Work order
Somewhere below is a line with "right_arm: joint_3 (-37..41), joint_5" and, later, a line with "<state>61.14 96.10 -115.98"; repeat those two lines and all the lines between them, exactly as they are.

+===+

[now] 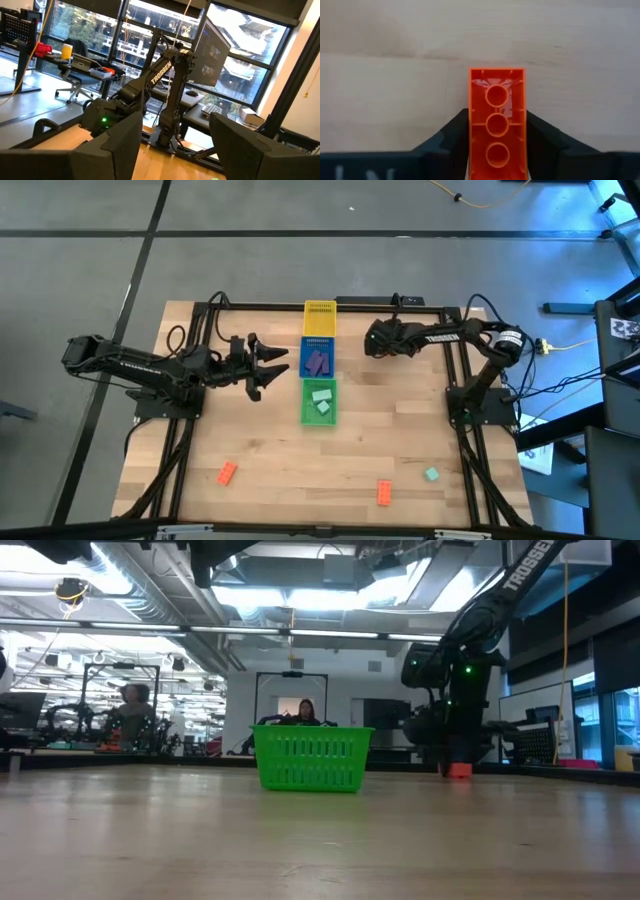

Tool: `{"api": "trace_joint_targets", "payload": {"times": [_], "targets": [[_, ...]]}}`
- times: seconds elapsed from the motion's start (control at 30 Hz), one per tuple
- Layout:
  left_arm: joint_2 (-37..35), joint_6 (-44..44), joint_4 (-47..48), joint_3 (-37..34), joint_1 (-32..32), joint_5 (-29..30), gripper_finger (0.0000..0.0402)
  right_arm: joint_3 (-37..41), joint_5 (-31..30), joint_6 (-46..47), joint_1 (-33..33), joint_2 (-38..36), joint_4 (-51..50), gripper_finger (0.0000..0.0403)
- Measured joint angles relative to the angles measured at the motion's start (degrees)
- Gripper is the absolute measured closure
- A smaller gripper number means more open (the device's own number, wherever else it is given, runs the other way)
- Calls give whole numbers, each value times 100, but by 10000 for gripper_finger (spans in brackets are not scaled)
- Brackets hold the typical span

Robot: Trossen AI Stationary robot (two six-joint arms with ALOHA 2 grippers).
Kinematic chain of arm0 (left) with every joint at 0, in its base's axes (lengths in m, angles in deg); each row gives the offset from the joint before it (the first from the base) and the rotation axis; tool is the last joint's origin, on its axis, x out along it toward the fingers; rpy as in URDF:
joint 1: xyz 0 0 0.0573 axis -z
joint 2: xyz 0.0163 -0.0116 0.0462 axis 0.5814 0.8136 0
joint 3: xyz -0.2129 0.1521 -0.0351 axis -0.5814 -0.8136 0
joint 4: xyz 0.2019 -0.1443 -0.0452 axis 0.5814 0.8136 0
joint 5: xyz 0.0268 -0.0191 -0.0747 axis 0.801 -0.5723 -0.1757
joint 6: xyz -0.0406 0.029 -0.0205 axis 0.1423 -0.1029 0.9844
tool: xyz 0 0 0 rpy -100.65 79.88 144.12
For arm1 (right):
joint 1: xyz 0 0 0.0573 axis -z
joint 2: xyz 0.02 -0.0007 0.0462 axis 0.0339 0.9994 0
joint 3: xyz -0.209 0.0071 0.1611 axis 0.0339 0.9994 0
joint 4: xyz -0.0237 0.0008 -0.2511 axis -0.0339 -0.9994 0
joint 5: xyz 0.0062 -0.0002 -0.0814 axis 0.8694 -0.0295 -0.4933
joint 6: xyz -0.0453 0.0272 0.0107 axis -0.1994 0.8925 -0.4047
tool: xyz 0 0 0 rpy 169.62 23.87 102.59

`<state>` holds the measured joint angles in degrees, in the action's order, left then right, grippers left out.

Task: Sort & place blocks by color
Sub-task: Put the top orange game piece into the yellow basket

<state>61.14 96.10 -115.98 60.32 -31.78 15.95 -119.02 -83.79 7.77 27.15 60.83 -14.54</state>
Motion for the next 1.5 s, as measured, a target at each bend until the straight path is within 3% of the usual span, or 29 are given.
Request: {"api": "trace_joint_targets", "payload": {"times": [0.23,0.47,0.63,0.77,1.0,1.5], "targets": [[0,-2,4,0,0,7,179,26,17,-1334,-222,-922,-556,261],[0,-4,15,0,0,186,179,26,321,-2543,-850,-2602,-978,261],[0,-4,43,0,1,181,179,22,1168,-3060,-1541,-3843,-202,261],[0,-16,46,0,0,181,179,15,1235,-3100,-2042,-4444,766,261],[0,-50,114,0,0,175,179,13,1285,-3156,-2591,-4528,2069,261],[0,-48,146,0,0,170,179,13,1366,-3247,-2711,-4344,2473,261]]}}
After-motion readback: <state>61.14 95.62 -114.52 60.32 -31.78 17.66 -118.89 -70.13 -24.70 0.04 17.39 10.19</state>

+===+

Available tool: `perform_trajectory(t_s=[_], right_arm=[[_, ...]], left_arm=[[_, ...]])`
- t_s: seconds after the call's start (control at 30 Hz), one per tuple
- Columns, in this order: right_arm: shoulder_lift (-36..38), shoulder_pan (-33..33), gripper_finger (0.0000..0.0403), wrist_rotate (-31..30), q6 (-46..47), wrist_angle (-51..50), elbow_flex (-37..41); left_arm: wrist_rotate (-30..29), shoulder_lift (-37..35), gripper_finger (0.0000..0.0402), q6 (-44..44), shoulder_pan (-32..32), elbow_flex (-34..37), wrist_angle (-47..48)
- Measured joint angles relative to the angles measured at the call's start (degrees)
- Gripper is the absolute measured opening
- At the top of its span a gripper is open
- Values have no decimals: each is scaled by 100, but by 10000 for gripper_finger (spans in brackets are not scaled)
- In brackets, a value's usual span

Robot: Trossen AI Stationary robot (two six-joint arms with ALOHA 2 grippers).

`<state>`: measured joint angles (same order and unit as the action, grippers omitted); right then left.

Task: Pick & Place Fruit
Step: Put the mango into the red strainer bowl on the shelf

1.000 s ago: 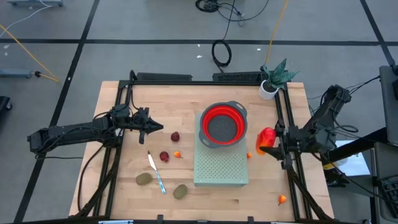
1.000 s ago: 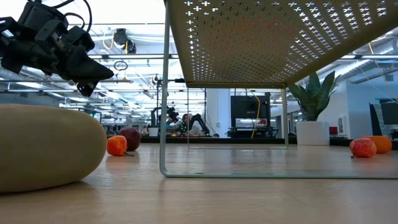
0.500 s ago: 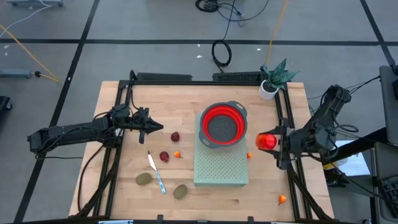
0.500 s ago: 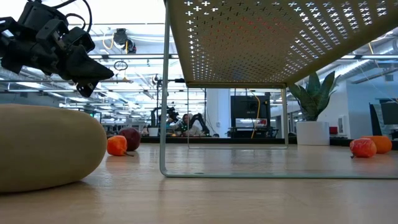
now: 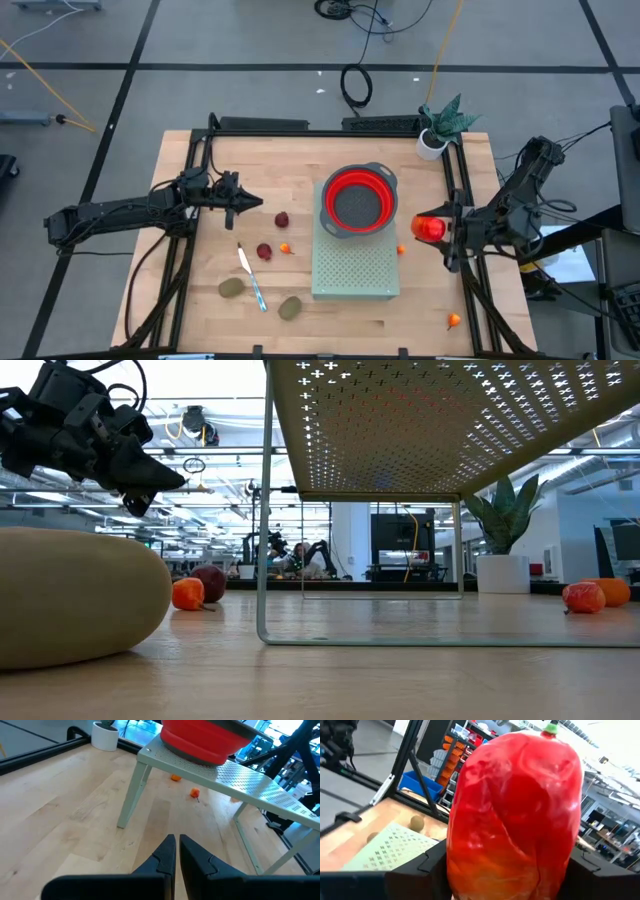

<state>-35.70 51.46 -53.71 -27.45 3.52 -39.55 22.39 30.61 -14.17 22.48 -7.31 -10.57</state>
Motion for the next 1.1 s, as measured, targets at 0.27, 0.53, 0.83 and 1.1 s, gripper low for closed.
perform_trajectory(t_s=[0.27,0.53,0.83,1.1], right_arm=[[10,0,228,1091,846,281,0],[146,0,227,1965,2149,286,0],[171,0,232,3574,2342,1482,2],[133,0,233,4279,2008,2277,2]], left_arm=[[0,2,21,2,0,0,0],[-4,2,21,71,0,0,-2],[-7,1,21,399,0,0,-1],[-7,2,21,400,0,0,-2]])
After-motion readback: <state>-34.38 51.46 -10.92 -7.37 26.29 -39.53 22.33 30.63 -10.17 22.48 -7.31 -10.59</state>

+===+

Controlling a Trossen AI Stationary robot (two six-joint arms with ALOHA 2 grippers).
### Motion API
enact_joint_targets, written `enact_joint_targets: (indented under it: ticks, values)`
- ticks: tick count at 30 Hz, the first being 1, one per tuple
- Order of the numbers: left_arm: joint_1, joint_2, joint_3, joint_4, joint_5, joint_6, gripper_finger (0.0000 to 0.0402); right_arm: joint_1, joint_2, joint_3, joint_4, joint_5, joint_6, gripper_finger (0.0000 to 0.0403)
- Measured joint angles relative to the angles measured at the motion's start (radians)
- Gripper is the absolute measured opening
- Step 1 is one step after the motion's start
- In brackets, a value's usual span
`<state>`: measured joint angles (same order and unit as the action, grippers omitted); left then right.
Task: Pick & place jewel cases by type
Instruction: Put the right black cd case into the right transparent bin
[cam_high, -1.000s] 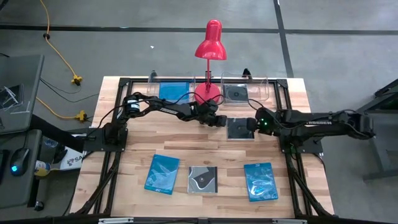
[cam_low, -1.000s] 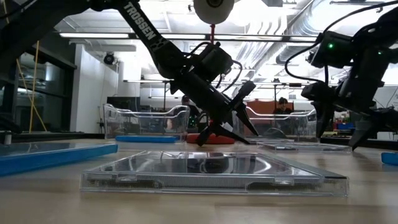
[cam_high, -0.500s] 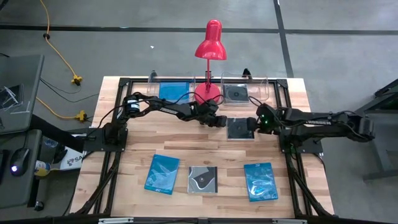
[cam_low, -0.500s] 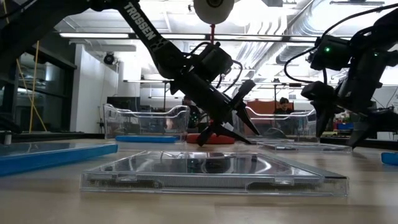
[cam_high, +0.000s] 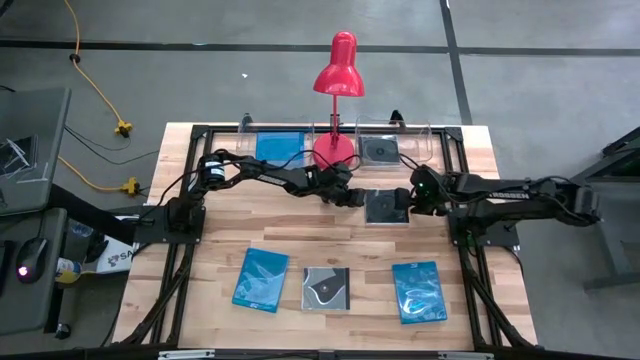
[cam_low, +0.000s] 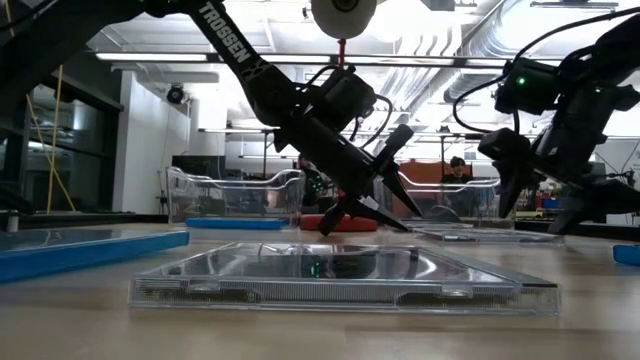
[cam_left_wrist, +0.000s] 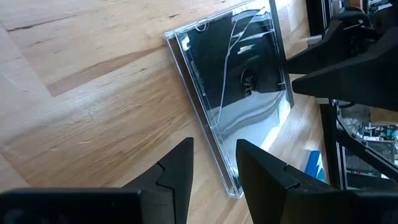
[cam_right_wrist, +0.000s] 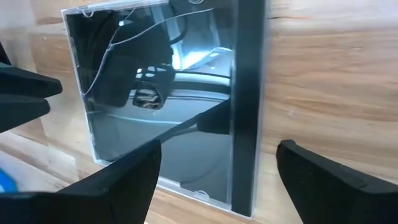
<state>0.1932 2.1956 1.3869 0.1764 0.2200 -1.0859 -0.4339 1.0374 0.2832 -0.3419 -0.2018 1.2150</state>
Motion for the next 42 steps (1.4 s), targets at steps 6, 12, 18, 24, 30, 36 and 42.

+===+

Expected answer
  right_arm: joint_3 (-37..41), joint_5 (-31..30), joint_6 (-46..47), joint_1 (-33..33), joint_2 (-38..36), joint_4 (-51..50), gripper_finger (0.0000..0.0403)
- Measured joint angles relative to the angles measured at the motion's start (degrees)
- Gripper is the absolute measured closure
- A smaller gripper number means more open (the device's own number, wherever else it is given, runs the other way)
- Calls give whole numbers, each value times 100, but by 10000 for gripper_finger (spans in brackets are not scaled)
- Brackets hold the typical span

Robot: Trossen AI Stationary robot (two six-joint arms with ALOHA 2 grippers).
Kinematic chain of arm0 (left) with every joint at 0, in its base's axes (lengths in m, angles in deg); each row gives the offset from the joint before it (the first from the base) and the rotation axis; tool is the last joint's origin, on its axis, x out along it toward the fingers; rpy as in URDF:
joint 1: xyz 0 0 0.0573 axis -z
joint 2: xyz 0.0163 -0.0116 0.0462 axis 0.5814 0.8136 0
joint 3: xyz -0.2129 0.1521 -0.0351 axis -0.5814 -0.8136 0
joint 4: xyz 0.2019 -0.1443 -0.0452 axis 0.5814 0.8136 0
joint 5: xyz 0.0268 -0.0191 -0.0747 axis 0.801 -0.5723 -0.1757
joint 6: xyz -0.0406 0.029 -0.0205 axis 0.1423 -0.1029 0.9844
tool: xyz 0 0 0 rpy -100.65 79.88 144.12
For arm1 (right):
joint 1: xyz 0 0 0.0573 axis -z
joint 2: xyz 0.02 -0.0007 0.0462 axis 0.0339 0.9994 0
joint 3: xyz -0.209 0.0071 0.1611 axis 0.0339 0.9994 0
joint 4: xyz -0.0237 0.0008 -0.2511 axis -0.0339 -0.9994 0
joint 5: xyz 0.0062 -0.0002 -0.0814 axis 0.8694 -0.0295 -0.4933
joint 6: xyz -0.0453 0.0272 0.0107 axis -0.1994 0.8925 -0.4047
tool: xyz 0 0 0 rpy 169.62 23.87 102.59

`<state>` holds the measured joint angles in degrees, in the action's order, left then right, grippers left out.

Task: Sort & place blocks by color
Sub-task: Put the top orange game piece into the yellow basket

<state>61.14 96.10 -115.98 60.32 -31.78 15.95 -119.02 -83.79 7.77 27.15 60.83 -14.54</state>

This exercise is now done.